Work instruction: This exercise calls for every record to be returned exactly, with pictures removed.

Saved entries
*** Block opens ***
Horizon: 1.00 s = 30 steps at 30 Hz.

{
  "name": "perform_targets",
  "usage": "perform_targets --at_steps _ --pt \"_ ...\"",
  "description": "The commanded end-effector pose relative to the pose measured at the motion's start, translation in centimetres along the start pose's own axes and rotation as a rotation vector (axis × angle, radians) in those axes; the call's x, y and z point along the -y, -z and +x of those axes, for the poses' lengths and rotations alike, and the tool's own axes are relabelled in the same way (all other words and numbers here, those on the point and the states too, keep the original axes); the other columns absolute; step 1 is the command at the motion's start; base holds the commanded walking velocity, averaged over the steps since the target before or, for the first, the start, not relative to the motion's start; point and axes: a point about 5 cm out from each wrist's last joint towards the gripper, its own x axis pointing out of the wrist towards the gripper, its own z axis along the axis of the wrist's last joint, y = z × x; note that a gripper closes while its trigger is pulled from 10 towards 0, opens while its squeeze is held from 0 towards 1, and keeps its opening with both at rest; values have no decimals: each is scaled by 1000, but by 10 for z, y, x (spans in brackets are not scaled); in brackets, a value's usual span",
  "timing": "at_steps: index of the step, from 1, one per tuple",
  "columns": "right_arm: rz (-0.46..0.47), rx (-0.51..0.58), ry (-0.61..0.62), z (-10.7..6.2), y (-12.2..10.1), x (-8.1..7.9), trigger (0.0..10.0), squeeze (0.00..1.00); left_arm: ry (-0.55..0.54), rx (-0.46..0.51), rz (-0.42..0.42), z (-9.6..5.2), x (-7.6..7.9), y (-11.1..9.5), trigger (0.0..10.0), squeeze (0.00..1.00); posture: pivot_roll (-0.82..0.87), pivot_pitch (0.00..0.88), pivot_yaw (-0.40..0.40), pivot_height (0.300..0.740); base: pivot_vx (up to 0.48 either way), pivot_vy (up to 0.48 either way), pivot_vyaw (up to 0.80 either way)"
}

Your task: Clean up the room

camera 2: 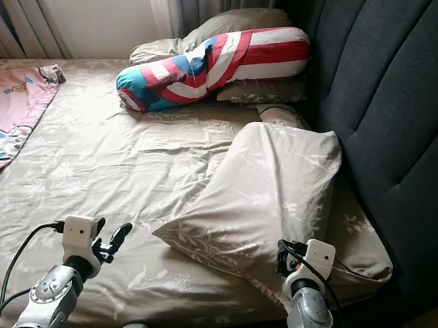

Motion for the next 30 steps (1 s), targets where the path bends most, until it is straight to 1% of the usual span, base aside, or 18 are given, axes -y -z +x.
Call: perform_targets --at_steps 1,3,4,6,17,21,24,27,28,30 --pt "-6 6 -1 0 0 0 10000 0 -2 0 11 0 -2 -2 10000 0 69 16 14 660 0 -454 800" --pt "1 -1 2 -1 2 0 10000 0 -2 -2 10 0 -3 -1 10000 0 70 17 13 660 0 -450 775" --pt "11 -4 4 -1 2 -1 10000 0 -3 -3 8 -1 -3 -1 10000 0 71 18 12 660 0 -262 0" --pt "24 -6 7 -1 3 -1 10000 0 -8 -6 6 -1 -3 -1 10000 0 72 18 11 660 0 0 0" --pt "24 -13 8 -1 3 0 10000 0 -5 -7 11 -2 -4 -1 10000 0 71 26 15 660 0 0 0" --pt "39 -35 -26 -1 6 -3 10000 0 -4 -7 12 -3 -4 -1 10000 0 70 35 18 660 0 0 0" --pt "24 -67 -78 -2 11 -12 10000 0 1 -10 19 -4 -5 -1 10000 0 69 56 27 660 0 0 0" --pt "19 -72 -79 -2 12 -15 10000 0 7 -11 27 -5 -6 -2 10000 0 75 68 35 660 0 0 0" --pt "32 -68 -76 -1 11 -16 10000 1000 10 -12 33 -6 -7 -2 10000 0 82 79 39 660 0 0 0" --pt "60 -61 -75 0 10 -19 10000 1000 15 -9 45 -8 -10 -4 10000 0 90 92 45 660 0 0 0"
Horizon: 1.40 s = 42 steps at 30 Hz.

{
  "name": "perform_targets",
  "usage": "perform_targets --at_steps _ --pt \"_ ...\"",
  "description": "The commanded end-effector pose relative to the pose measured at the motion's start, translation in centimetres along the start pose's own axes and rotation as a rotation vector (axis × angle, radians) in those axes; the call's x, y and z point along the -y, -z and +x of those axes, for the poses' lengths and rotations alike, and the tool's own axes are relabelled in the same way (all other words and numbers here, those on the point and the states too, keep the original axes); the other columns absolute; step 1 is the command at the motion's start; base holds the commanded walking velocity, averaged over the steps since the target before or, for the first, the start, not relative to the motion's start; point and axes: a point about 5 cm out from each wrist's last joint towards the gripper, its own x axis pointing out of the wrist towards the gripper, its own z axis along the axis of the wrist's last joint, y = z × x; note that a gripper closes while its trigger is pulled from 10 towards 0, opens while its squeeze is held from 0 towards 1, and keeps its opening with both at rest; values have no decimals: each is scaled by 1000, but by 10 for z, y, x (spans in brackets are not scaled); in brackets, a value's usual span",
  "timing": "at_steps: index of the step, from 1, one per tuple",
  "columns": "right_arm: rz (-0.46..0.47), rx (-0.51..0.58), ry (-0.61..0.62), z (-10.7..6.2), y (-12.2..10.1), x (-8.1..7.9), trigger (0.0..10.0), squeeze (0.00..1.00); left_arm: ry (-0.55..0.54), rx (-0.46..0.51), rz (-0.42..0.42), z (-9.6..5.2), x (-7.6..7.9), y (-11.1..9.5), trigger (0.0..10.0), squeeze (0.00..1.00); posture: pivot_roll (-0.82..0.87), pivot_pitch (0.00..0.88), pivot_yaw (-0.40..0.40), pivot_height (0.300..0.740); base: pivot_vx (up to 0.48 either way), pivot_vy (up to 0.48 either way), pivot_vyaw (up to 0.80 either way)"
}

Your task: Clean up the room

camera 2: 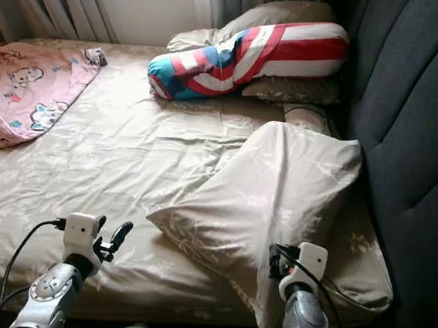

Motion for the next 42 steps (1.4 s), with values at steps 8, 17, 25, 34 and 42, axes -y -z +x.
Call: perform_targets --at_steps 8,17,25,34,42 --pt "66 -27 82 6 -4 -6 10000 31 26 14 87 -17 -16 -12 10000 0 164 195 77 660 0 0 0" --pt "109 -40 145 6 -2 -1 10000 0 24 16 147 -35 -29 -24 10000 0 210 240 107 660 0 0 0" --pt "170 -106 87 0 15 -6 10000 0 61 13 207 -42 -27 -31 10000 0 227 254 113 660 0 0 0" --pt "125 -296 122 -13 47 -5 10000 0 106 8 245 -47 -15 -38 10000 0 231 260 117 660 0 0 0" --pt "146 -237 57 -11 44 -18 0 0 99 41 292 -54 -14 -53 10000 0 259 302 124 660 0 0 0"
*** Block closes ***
Output below:
Horizon: 1.00 s = 30 steps at 30 Hz.

{
  "name": "perform_targets",
  "usage": "perform_targets --at_steps _ --pt \"_ ...\"",
  "description": "The commanded end-effector pose relative to the pose measured at the motion's start, translation in centimetres along the start pose's own axes and rotation as a rotation vector (axis × angle, radians) in those axes; the call's x, y and z point along the -y, -z and +x of those axes, for the poses' lengths and rotations alike, and the tool's own axes are relabelled in the same way (all other words and numbers here, those on the point and the states too, keep the original axes); the other columns absolute; step 1 is the command at the motion's start; base holds the commanded walking velocity, averaged over the steps since the target before or, for the first, the start, not relative to the motion's start; point and axes: a point about 5 cm out from each wrist's last joint towards the gripper, its own x axis pointing out of the wrist towards the gripper, its own z axis along the axis of the wrist's last joint, y = z × x; note that a gripper closes while its trigger is pulled from 10 towards 0, opens while its squeeze is held from 0 towards 1, and keeps its opening with both at rest; values have no decimals: each is scaled by 1000, but by 10 for z, y, x (spans in brackets are not scaled); in brackets, a value's usual span",
  "timing": "at_steps: index of the step, from 1, one per tuple",
  "columns": "right_arm: rz (-0.46..0.47), rx (-0.51..0.58), ry (-0.61..0.62), z (-10.7..6.2), y (-12.2..10.1), x (-8.1..7.9), trigger (0.0..10.0), squeeze (0.00..1.00); left_arm: ry (-0.55..0.54), rx (-0.46..0.51), rz (-0.42..0.42), z (-9.6..5.2), x (-7.6..7.9), y (-11.1..9.5), trigger (0.0..10.0), squeeze (0.00..1.00); posture: pivot_roll (-0.82..0.87), pivot_pitch (0.00..0.88), pivot_yaw (-0.40..0.40), pivot_height (0.300..0.740); base: pivot_vx (up to 0.48 either way), pivot_vy (up to 0.48 either way), pivot_vyaw (up to 0.80 either way)"
}

Your task: Clean up the room

camera 2: 

Motion for the next 30 steps (1 s), targets where the path bends most, until it is straight to 1% of the usual span, base aside, or 18 are given, axes -y -z +x.
Call: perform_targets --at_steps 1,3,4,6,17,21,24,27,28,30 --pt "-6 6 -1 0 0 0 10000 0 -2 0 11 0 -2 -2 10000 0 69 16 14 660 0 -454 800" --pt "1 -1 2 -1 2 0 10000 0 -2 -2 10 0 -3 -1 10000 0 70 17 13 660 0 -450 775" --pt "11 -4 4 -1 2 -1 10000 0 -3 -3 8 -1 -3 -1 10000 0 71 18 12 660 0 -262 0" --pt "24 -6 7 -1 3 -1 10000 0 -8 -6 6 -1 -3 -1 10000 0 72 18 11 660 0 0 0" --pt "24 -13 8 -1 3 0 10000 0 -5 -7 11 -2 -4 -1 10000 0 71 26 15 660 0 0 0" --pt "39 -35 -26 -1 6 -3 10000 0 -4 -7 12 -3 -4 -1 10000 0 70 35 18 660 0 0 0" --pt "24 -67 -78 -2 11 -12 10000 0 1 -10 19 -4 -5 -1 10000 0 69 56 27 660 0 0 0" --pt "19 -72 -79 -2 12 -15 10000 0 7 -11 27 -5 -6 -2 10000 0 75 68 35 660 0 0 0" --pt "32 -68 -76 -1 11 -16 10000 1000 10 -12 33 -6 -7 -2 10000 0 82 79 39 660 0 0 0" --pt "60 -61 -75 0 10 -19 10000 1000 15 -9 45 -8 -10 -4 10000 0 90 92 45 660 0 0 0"
Horizon: 1.40 s = 42 steps at 30 Hz.

{
  "name": "perform_targets",
  "usage": "perform_targets --at_steps _ --pt \"_ ...\"",
  "description": "The commanded end-effector pose relative to the pose measured at the motion's start, translation in centimetres along the start pose's own axes and rotation as a rotation vector (axis × angle, radians) in those axes; the call's x, y and z point along the -y, -z and +x of those axes, for the poses' lengths and rotations alike, and the tool's own axes are relabelled in the same way (all other words and numbers here, those on the point and the states too, keep the original axes); the other columns absolute; step 1 is the command at the motion's start; base holds the commanded walking velocity, averaged over the steps since the target before or, for the first, the start, not relative to the motion's start; point and axes: a point about 5 cm out from each wrist's last joint towards the gripper, its own x axis pointing out of the wrist towards the gripper, its own z axis along the axis of the wrist's last joint, y = z × x; note that a gripper closes while its trigger is pulled from 10 towards 0, opens while its squeeze is held from 0 towards 1, and keeps its opening with both at rest; values have no decimals: each is scaled by 1000, but by 10 for z, y, x (spans in brackets are not scaled); in brackets, a value's usual span",
  "timing": "at_steps: index of the step, from 1, one per tuple",
  "columns": "right_arm: rz (-0.46..0.47), rx (-0.51..0.58), ry (-0.61..0.62), z (-10.7..6.2), y (-12.2..10.1), x (-8.1..7.9), trigger (0.0..10.0), squeeze (0.00..1.00); left_arm: ry (-0.55..0.54), rx (-0.46..0.51), rz (-0.42..0.42), z (-9.6..5.2), x (-7.6..7.9), y (-11.1..9.5), trigger (0.0..10.0), squeeze (0.00..1.00); posture: pivot_roll (-0.82..0.87), pivot_pitch (0.00..0.88), pivot_yaw (-0.40..0.40), pivot_height (0.300..0.740); base: pivot_vx (up to 0.48 either way), pivot_vy (up to 0.48 either way), pivot_vyaw (up to 0.80 either way)"
}

Your task: Clean up the room

camera 2: 

Motion for the next 42 steps (1.4 s), with values at steps 8, 17, 25, 34 and 42, axes -y -z +x.
Call: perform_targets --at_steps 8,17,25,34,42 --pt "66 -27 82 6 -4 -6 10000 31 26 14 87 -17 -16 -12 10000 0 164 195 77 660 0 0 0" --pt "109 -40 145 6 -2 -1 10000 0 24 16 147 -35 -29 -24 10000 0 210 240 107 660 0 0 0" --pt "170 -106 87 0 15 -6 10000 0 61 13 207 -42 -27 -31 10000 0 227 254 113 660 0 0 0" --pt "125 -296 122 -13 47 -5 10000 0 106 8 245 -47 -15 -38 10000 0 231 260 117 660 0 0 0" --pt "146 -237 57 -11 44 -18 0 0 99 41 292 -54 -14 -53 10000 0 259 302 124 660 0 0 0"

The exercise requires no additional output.